Nous sommes toujours dans une façon de parler. Mais il y a déjà eu un glissement. Dans la théorie des deux vérités, il n’y a pas question d’un retour implicite à une origine une, mais plutôt d’un « milieu » qui dépasse les deux tout en les englobant. Avec la théorie d’une gnose unique qui se fractionne, l’idée d’un Un et de ses « agents actifs » reste très présente. Et elle sera le point de départ de toute une série de méthodes théistes, qui, en théorie, sont des upāya ou des « façons de parler ». Et il y a aussi une dualité plus forte[7] que dans l’union des deux vérités. Certes, les parures (théophanies, Lumières de Beauté) ne sont que les reflets de la Base (Lumières de Majesté) et doivent être reconnues comme tels, mais en utilisant des images théistes on introduit ou on préserve aussi l’idée d’une hiérarchie.
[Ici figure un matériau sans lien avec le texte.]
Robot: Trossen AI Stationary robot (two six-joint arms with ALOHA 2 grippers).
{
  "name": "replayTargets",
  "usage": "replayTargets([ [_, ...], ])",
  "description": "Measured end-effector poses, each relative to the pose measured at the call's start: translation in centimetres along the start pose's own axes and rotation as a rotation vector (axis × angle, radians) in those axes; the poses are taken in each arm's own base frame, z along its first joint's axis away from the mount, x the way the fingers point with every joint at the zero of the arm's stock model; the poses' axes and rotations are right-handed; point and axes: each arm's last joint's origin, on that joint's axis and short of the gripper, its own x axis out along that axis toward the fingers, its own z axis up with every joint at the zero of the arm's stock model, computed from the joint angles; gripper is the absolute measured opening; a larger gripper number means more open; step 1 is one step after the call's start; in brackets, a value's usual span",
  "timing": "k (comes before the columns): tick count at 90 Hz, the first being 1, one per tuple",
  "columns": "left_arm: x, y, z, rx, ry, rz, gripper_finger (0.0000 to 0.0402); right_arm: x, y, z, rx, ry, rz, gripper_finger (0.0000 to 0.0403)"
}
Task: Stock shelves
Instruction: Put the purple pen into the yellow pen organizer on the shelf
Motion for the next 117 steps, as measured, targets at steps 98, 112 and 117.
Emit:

A partir d’ici, la façon de parler (si c’est toujours le cas) théiste restera et sera exploitée au fond. Moyen habile ? Pas si sûr. La façon de parler théiste dira qu’en fait ce n’est que la première moitié du chemin (« se familiariser avec l’aspect sapiential (shes cha), le Discernement (rig pa) »)[8] qui a ainsi été accomplie. Reste à développer « les principes véritables avec son aspect visionnaire (snang cha) » « et de parachever à terme la Voie de la Grande Perfection, en manifestant des signes de réalisation complète, comme par exemple, le Corps d’Arc-en-ciel (‘ja’ lus). »[9]. C’est quoi le corps d’arc-en-ciel ? C’est rejoindre la Base (Lumières de Majesté), c’est devenir un corps de lumière, l’homme de lumière (Corbin) et ainsi rejoindre les immortels. Les méthodes de cette deuxième partie sont données dans des révélations (T. gter ma) faites à des prophètes (T. gter ston) par des Corps de Majesté de différentes façons.
***
[1] Terme repris dans le Sūtra du Cœur.
[2] Stances du milieu par excellence, trad. Guy Bugault, pp. 306-309
[3] Source
[4] Voir
[5] L’homme de lumière dans le soufisme iranien, Henry Corbin, p. 111. Cette lumière des lumières, la lumière noire révélante est l’ipséité du Deus absconditus selon Corbin, notion qui correspond à celle de « med-pa » (l’indéterminé, non-être) chez Longchenpa.
[6] Termes utilisés par Naïmoddine Abdallah Assadî RÀZI ( + 1256 ), disciple de Naïm Kobra.
[7] Je me rends compte de l’incongrue de cette expression. Il n’y a pas de degrés de dualité. Il y dualité ou non.